Output each line of the listing exactly, though pictures are not to appear.

■ ■ ■ ■

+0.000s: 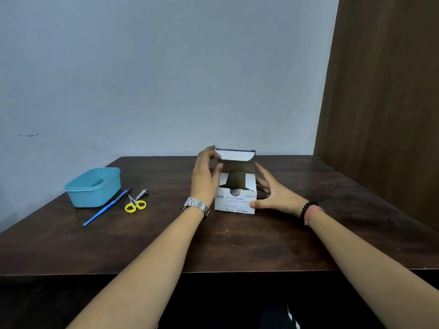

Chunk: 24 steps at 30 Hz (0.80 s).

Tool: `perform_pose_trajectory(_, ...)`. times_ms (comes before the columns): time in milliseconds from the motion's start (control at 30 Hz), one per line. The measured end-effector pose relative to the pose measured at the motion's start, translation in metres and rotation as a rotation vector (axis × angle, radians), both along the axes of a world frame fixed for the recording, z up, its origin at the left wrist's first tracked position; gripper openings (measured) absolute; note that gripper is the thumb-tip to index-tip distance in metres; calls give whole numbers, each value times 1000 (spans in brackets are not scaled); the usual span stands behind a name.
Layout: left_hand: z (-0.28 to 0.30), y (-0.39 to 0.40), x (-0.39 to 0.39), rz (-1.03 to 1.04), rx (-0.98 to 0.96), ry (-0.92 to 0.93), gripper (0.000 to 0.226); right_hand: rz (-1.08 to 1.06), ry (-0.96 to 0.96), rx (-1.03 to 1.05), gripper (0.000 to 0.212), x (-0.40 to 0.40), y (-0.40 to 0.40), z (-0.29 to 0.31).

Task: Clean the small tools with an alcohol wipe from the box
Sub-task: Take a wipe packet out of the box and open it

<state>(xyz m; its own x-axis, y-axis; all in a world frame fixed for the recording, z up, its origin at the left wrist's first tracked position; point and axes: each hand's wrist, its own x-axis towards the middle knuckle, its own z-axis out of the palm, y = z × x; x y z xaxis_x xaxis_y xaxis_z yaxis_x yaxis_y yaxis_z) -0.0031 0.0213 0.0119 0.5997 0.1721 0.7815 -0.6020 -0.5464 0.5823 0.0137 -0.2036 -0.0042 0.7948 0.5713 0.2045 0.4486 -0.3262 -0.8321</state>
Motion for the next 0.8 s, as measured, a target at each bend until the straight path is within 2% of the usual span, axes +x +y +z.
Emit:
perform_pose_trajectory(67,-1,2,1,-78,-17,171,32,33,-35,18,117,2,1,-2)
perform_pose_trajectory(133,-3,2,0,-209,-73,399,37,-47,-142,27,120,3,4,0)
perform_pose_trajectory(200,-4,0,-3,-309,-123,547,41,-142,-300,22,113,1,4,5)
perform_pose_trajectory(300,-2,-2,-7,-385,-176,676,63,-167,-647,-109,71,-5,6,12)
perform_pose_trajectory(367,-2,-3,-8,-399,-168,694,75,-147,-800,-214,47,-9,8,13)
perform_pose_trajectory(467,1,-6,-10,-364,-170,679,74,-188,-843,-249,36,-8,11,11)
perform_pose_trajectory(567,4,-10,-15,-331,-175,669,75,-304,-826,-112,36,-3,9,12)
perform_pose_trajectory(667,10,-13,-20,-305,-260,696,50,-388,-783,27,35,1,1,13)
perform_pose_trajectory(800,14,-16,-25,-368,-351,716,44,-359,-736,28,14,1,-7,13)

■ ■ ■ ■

§ **Output below**:
+0.000s: 

Chunk: 24 steps at 30 Hz (0.80 s).

Tool: `perform_pose_trajectory(_, ...)`. times_ms (comes before the columns): time in milliseconds from the motion's start (control at 30 Hz), one per line. The measured end-effector pose relative to the pose measured at the motion's start, translation in metres and rotation as a rotation vector (axis × angle, radians), both along the axes of a world frame fixed for the recording, z up, its origin at the left wrist's first tracked position; gripper openings (measured) absolute; note that gripper is the thumb-tip to index-tip distance in metres; calls give whole numbers, each value times 1000 (spans in brackets are not scaled); the usual span stands behind a name.
Layout: left_hand: z (-0.28 to 0.30), y (-0.39 to 0.40), x (-0.39 to 0.39), rz (-1.03 to 1.04), rx (-0.98 to 0.96), ry (-0.92 to 0.93), gripper (0.000 to 0.226); right_hand: rz (-1.08 to 1.06), ry (-0.96 to 0.96), rx (-1.03 to 1.05), gripper (0.000 to 0.212), x (-0.40 to 0.40), y (-0.40 to 0.40), z (-0.29 to 0.31).

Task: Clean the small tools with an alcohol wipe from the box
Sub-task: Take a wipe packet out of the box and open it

<state>(xyz m; its own x-axis, y-axis; all in a world frame fixed for the recording, z up, its origin at the left wrist's first tracked position; point and axes: each hand's wrist, its own x-axis towards the middle knuckle, its own z-axis out of the palm, y = z × x; x y z xaxis_x xaxis_y xaxis_z yaxis_x yaxis_y yaxis_z) -0.0031 0.0213 0.0119 0.5997 0.1721 0.7815 -0.6020 -0.5464 0.5823 0.0137 -0.2036 -0.0042 0.7948 0.5713 0.2045 0.4486 -0.3262 -0.8321</state>
Motion for the next 0.8 s, as measured, a target at each bend until the straight path is within 2% of the usual span, axes +x +y +z.
Emit:
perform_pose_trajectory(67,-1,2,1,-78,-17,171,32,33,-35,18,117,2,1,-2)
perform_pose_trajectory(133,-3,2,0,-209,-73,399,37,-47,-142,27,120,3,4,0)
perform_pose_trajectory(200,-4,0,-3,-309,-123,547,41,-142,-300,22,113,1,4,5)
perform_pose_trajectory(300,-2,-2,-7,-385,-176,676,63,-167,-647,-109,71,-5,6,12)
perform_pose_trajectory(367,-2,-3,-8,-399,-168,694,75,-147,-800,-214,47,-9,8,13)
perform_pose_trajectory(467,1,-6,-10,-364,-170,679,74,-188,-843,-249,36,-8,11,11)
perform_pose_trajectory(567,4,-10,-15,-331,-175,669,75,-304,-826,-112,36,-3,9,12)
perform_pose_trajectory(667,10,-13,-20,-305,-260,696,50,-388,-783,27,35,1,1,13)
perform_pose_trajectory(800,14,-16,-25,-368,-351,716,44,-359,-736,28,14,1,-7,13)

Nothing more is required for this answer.